CHAPTER XIX

The Entrances to Ormoc Valley

General Bruce’s quick exploitation of the surprise landing of the 77th Division just below Ormoc had resulted in the capture of Ormoc on 10 December. With each successive advance, he had displaced his entire division forward. General Bruce, as he phrased it, preferred to “drag his tail up the beach.”[1]

With the seizure of Ormoc, General Krueger’s Sixth Army had driven the main elements of the Japanese 35th Army into Ormoc Valley. The Japanese were caught in the jaws of a trap—the 1st Cavalry Division and the 32d Infantry Division were closing in from the north and the 77th Infantry Division from the south. General Krueger ordered the X and XXIV Corps to close this trap upon the Japanese.

Southern Entrance to Ormoc Valley

Japanese Plans

When General Suzuki, the commander of the Japanese 35th Army, ordered the action against the Burauen airfields, his anticipations had been high. Accompanied by his chief of staff and six other staff officers, he had gone to the headquarters of the 26th Division, in the mountains near Lubi, in order to supervise the operation personally. General Tomochika, the deputy chief of staff, remained at Ormoc because of the advance of the Americans up the west coast, and took command of operations in the area.

A mixed battalion, consisting of four companies, reinforced the 12th Independent Infantry Regiment. This regiment, under Colonel Imahori, was to be prepared at a moment’s notice for action in the Ormoc sector.[2] The 16th and 26th Divisions received orders to retreat westward and establish defensive positions in the Ormoc Valley. The 16th Division, which had less than 200 men, had ceased to exist as a fighting unit. The Japanese decided that henceforward their operations would be strictly defensive. The 26th Division started to withdraw through the mountains, but its orders to retreat were very hard to carry out. The Americans had blocked the road, and the 11th Airborne Division units, which had advanced west from Burauen, were attacking in the vicinity of Lubi. As a result, the staff officers of General Suzuki’s 35th Army “disbanded and scattered.” General Suzuki passed through the American lines and reached the command post at Huaton, four miles north of Ormoc, on 13 December; his chief of staff arrived there the following day. As for the 26th Division, “all contact with the Division was lost by Army Headquarters until the early part of March.”[3]

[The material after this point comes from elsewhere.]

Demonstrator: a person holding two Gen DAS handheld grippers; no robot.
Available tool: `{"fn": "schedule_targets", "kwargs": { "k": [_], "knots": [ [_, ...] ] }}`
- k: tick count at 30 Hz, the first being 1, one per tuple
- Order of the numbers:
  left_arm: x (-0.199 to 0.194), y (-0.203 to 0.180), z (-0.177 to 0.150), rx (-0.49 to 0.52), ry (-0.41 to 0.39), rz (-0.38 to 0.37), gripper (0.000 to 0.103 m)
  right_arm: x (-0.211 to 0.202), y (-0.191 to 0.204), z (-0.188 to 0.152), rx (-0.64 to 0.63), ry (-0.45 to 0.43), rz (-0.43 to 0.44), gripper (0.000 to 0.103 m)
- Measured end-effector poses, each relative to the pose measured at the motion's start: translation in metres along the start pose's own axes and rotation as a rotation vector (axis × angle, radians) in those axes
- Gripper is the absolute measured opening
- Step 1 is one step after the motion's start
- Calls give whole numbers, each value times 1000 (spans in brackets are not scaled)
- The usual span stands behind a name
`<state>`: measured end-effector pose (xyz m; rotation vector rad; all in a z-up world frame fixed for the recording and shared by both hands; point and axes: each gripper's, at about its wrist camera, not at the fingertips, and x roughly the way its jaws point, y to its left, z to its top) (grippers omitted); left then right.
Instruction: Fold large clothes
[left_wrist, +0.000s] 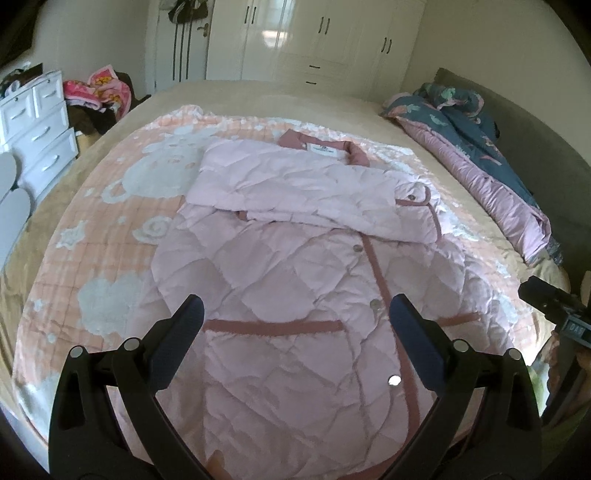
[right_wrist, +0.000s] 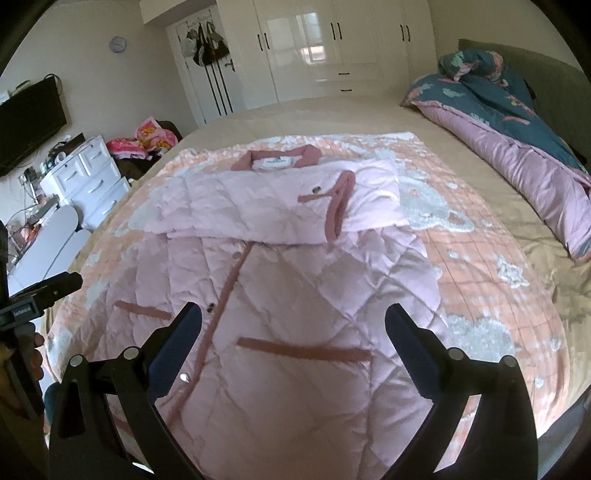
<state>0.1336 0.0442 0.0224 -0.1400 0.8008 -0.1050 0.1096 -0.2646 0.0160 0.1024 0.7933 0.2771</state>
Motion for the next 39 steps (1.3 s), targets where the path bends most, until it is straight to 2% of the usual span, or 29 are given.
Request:
{"fn": "schedule_targets", "kwargs": {
  "k": [30, 39],
  "knots": [
    [19, 66, -61, -76, 100, 106, 94, 16, -84, -85, 124, 229, -163, 99],
    [17, 100, -77, -138, 124, 156, 94, 25, -95, -109, 128, 315, -167, 99]
  ]
}}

In the meantime General Tomochika had prepared new plans. On 6 December he was told by a staff officer of the 1st Division, which was fighting the 32d Division in the north, that the 1st Division had “reached the stage of collapse.”[4] The mission of the 1st Division was then changed to one of defense. Colonel Imahori by the night of 7 December had sent two companies south.[5] These companies, known as the Kamijo Battalion, were destroyed at Ipil by the 77th Division in its march to Ormoc. Colonel Imahori, fearful that the rest of his detachment would suffer the same fate, ordered his main force, the Tateishi and Maeda Battalions, to construct positions north of Ormoc. The remnants of the Kamijo Battalion established a position northeast of Ormoc. In his plan for the parachute attack on the Burauen airfields, General Suzuki had decided to use as a part of his attacking force the 4th Air Raiding Landing Unit. In view of the unfavorable situation that had developed, the 14th Area Army commander, General Yamashita, decided that after the 4th Air Raiding Landing Unit landed at the Valencia airfield it was to be kept in the Ormoc area. From 8 to 13 December approximately 500 men from the unit arrived in the Ormoc area, and were attached to the Imahori Detachment. They had traveled only at dawn or dusk to avoid detection.